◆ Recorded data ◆

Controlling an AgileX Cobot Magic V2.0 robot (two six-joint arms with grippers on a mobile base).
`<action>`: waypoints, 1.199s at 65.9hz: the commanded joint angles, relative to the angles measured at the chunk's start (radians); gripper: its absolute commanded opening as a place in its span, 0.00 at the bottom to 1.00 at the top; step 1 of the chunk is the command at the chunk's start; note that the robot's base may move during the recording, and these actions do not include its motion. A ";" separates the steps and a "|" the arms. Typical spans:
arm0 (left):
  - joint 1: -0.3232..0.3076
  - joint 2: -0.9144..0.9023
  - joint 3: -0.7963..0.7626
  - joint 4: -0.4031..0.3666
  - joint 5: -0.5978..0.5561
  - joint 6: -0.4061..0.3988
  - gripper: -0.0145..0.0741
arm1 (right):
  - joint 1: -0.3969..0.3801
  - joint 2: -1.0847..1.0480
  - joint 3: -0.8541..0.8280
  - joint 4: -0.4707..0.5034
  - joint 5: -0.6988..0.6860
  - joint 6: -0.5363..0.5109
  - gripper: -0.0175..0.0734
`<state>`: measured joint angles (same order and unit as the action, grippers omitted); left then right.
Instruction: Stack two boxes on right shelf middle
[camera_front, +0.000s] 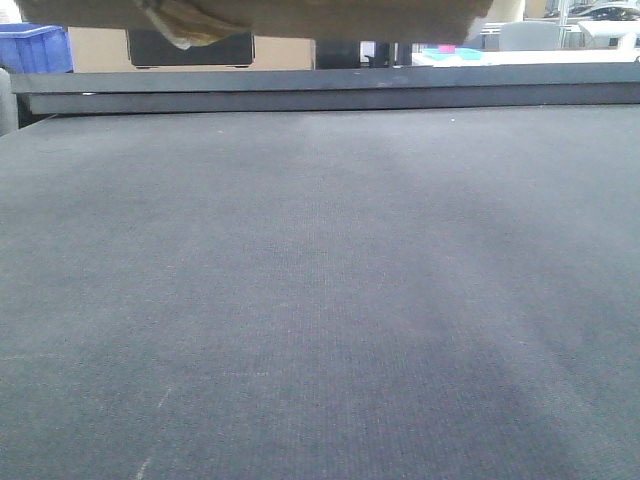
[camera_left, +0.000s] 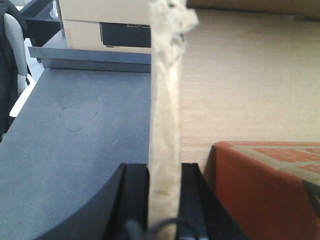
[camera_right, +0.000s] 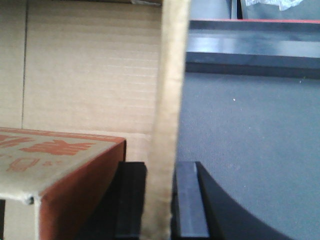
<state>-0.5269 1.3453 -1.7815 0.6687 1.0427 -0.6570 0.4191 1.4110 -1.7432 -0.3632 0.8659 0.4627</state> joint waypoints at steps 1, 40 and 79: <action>0.005 0.009 -0.045 0.054 0.063 0.005 0.04 | -0.018 -0.037 -0.013 -0.088 -0.033 0.019 0.02; 0.005 0.058 -0.120 0.030 0.096 0.025 0.04 | -0.018 -0.044 -0.013 -0.088 -0.022 0.019 0.02; 0.005 0.058 -0.120 0.034 0.090 0.025 0.04 | -0.018 -0.044 -0.013 -0.088 -0.046 0.019 0.02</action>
<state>-0.5269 1.4124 -1.8890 0.6356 1.1130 -0.6305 0.4191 1.3893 -1.7432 -0.3724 0.8685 0.4685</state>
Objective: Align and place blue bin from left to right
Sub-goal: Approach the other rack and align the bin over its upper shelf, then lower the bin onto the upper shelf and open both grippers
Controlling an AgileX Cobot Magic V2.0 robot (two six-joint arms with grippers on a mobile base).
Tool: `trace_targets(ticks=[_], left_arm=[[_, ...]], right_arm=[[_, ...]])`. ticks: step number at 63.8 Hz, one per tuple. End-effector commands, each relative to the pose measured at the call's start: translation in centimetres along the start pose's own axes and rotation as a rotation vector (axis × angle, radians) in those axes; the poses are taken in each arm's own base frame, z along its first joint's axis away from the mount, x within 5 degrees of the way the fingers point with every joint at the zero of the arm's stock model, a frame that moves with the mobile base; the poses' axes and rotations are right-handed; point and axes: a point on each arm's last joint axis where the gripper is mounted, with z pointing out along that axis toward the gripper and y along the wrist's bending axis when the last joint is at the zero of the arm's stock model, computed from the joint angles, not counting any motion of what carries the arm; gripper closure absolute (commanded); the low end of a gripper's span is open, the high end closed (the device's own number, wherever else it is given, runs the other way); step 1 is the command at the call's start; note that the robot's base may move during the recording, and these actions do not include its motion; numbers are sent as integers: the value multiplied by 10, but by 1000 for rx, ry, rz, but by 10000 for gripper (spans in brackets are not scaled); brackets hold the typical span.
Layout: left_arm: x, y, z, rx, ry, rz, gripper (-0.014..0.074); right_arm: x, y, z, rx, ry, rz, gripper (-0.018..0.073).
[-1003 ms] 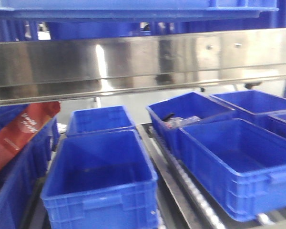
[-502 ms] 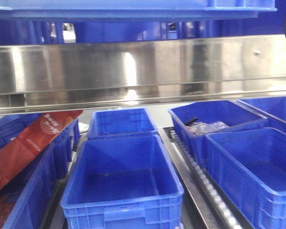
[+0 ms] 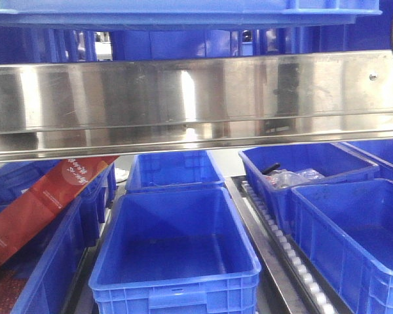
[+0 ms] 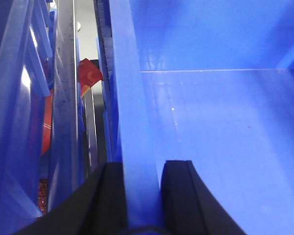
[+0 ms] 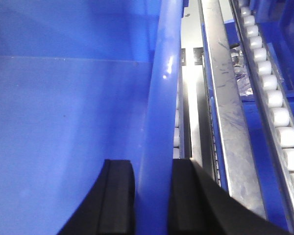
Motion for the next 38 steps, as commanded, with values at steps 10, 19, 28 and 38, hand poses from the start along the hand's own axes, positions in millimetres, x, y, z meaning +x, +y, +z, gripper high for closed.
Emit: trace_targets(ticks=[10, 19, 28, 38], left_arm=[[-13, 2, -16, 10, -124, 13, 613], [-13, 2, -16, 10, -124, 13, 613], [-13, 2, -16, 10, -124, 13, 613], [-13, 2, -16, 10, -124, 13, 613]], right_arm=[[-12, -1, -19, -8, -118, -36, 633], [-12, -1, -19, -8, -118, -36, 633], [-12, -1, -19, -8, -118, -36, 633], [-12, -1, -19, -8, -118, -36, 633]])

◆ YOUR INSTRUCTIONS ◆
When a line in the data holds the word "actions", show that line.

◆ OUTPUT FOR THIS EXERCISE ◆
`<action>`: waypoints, 1.199s at 65.9hz: the commanded joint angles, relative to the angles measured at the chunk's start (radians); gripper: its absolute commanded opening as a place in its span, 0.00 at the bottom to 1.00 at the top; step 1 of the chunk is the command at the chunk's start; note that the robot's base may move during the recording, and these actions do not include its motion. A ";" separates the steps and a "|" the arms. Typical spans:
Tool: `trace_targets(ticks=[_], left_arm=[[_, ...]], right_arm=[[_, ...]])`. ticks: step number at 63.8 Hz, one per tuple. End-effector commands, each relative to the pose measured at the call's start: translation in centimetres along the start pose's own axes and rotation as a rotation vector (axis × angle, radians) in those axes; the poses are taken in each arm's own base frame, z along its first joint's axis away from the mount, x within 5 degrees of the way the fingers point with every joint at the zero of the arm's stock model, a frame that moves with the mobile base; the poses' axes and rotations are right-handed; point and axes: a point on each arm's last joint axis where the gripper is mounted, with z pointing out along that axis toward the gripper and y along the wrist's bending axis when the last joint is at the zero of the arm's stock model, computed from the joint angles, not counting any motion of what carries the arm; gripper closure absolute (commanded); the low end of a gripper's span is open, the high end closed (the device's own number, wherever else it is given, runs the other way); step 1 is the command at the call's start; note that the robot's base may move during the recording, and these actions do not include its motion; numbers are sent as integers: the value multiplied by 10, but by 1000 for rx, ry, rz, but by 10000 for gripper (spans in brackets are not scaled); brackets hold the typical span.

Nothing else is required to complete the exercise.